Panel consists of:  Wright, C.J.,

McCall, J., and Strange, J.


 

 

Opinion filed July 12, 2007

 

 

 

 

 

 

                                                                        In The

                                                                             

    Eleventh Court of Appeals

                                                                 ____________

 

                                                          No. 11-06-00018-CV

                                                    __________

 

                      GARY BOLEN, INDIVIDUALLY, AND PHARAOH

                                      OIL & GAS, INC., Appellants

 

                                                             V.

 

                             IMPERIAL PETROLEUM, INC., Appellee

 

 

                                         On Appeal from the 385th District Court

 

                                                         Midland County, Texas

 

                                                Trial Court Cause No. CV 45060

 

 

                                              M E M O R A N D U M   O P I N I O N

 

Imperial Petroleum, Inc. sued Gary Bolen, individually, and Pharaoh Oil & Gas, Inc. for injunctive relief as well as for damages in connection with alleged interference with saltwater disposal.  The trial court granted a temporary injunction.  Subsequently, in a bench trial on the merits, the trial court granted permanent injunctive relief in favor of Imperial against Bolen and Pharaoh.  The trial court also awarded Imperial actual damages in the amount of $155,878.41, in addition to attorney=s fees of $9,744.  We affirm the judgment of the trial court.

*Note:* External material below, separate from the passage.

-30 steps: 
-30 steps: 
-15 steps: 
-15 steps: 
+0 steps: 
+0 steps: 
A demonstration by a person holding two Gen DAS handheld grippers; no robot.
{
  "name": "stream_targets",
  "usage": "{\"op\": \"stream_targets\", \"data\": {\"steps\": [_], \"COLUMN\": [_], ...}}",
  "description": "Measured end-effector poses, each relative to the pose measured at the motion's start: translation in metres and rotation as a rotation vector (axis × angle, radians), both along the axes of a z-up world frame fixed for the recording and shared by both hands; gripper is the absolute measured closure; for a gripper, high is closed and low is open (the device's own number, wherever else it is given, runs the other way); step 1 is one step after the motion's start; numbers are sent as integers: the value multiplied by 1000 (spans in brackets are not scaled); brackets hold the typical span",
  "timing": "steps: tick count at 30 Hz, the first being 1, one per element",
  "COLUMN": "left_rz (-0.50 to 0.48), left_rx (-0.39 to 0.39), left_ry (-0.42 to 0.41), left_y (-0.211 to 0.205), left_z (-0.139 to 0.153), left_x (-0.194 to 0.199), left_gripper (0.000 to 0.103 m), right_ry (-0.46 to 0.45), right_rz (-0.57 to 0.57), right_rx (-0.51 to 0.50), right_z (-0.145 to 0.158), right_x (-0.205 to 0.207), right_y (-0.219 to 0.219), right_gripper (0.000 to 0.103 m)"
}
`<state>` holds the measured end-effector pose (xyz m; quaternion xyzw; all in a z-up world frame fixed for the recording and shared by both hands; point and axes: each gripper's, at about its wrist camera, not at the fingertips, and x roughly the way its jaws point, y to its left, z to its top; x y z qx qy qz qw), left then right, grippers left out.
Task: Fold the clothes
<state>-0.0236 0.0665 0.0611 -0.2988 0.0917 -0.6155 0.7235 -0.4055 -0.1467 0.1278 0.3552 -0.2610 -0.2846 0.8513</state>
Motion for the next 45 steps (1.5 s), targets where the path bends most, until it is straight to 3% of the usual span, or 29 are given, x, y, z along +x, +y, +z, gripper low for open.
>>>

In January 2000, Hillside Oil & Gas, LLC, purchased a lease in Pecos County known as the University BX from Geronimo Holding Corporation.  Pharaoh also operated an oil and gas unit in the area known as the Taylor-Link Unit.  Pharaoh had previously owned the University BX lease.  Geronimo purchased the lease from Pharaoh.  It appears from the record that, when Geronimo sold the lease to Hillside, Hillside borrowed $300,000 and that that money was paid to Bolen and Pharaoh.  Five days after Hillside bought the University BX, Hillside, Bolen, and Pharaoh entered into a letter agreement by which Hillside was given the right to dispose of saltwater, for free, from the University BX into a saltwater disposal well on the Taylor-Link property.  Bolen and Pharaoh also granted Hillside a pipeline right-of-way to accommodate the saltwater disposal system.

In March 2003, Hillside assigned its interest in the University BX to Imperial.  Bolen=s daughter owned an eight percent overriding royalty interest in the University BX lease.  In the summer and fall of 2004, Bolen began discussions with Imperial regarding buying the University BX.  Imperial did not want to sell the lease.  Imperial alleges that all went well under the saltwater letter agreement until September or October 2004 when Bolen and Pharaoh interrupted the saltwater disposal process by shutting in the pipeline going to the disposal well.

Imperial sued Bolen and Pharaoh for a temporary injunction, a permanent injunction, and damages accruing during the time that the saltwater disposal system was not operating.  Bolen and Pharaoh did not appear for the temporary injunction hearing, and the trial court issued a temporary injunction.  Later, the day before a contempt motion was to be heard in relation to the temporary injunction, Bolen and Pharaoh=s lawyer sent a memo to Imperial=s lawyer stating that the disposal system was immediately restored to its prior working condition when appellants were served with the temporary injunction.

There are no challenges to the findings of the trial court that Bolen and Pharaoh halted the flow of saltwater from the University BX to the Taylor-Link.

In their first two points of error, Bolen and Pharaoh complain that the permanent injunctive relief is not in accordance with the terms of Tex. R. Civ. P. 683 and that the evidence is not sufficient to reasonably specify and describe the act sought to be restrained.  Specifically, they argue that the injunction makes reference to another document B the letter agreement B and therefore violates Rule 683.


In its judgment, the trial court granted a permanent injunction against Bolen and Pharaoh.  Subsequently, in response to allegations contained in a motion for new trial filed by Bolen and Pharaoh, the trial court amended its permanent injunction.  In its final form, the injunction is as follows:

IT IS FURTHER ORDERED that a permanent injunction issue and the Clerk of this Court is ordered to issue a permanent injunction to Gary Bolen and Pharaoh Oil & Gas, Inc. permanently enjoining the Defendants from interfering with or taking any action to halt or disrupt Imperial Petroleum, Inc.=s right to transport and/or dispose of saltwater from the subject University BX Lease into Pharaoh Oil & Gas, Inc.=s saltwater disposal well on the Taylor-Link lease located in Pecos County, Texas, in accordance with the terms of the parties= original agreement dated January 25, 2000.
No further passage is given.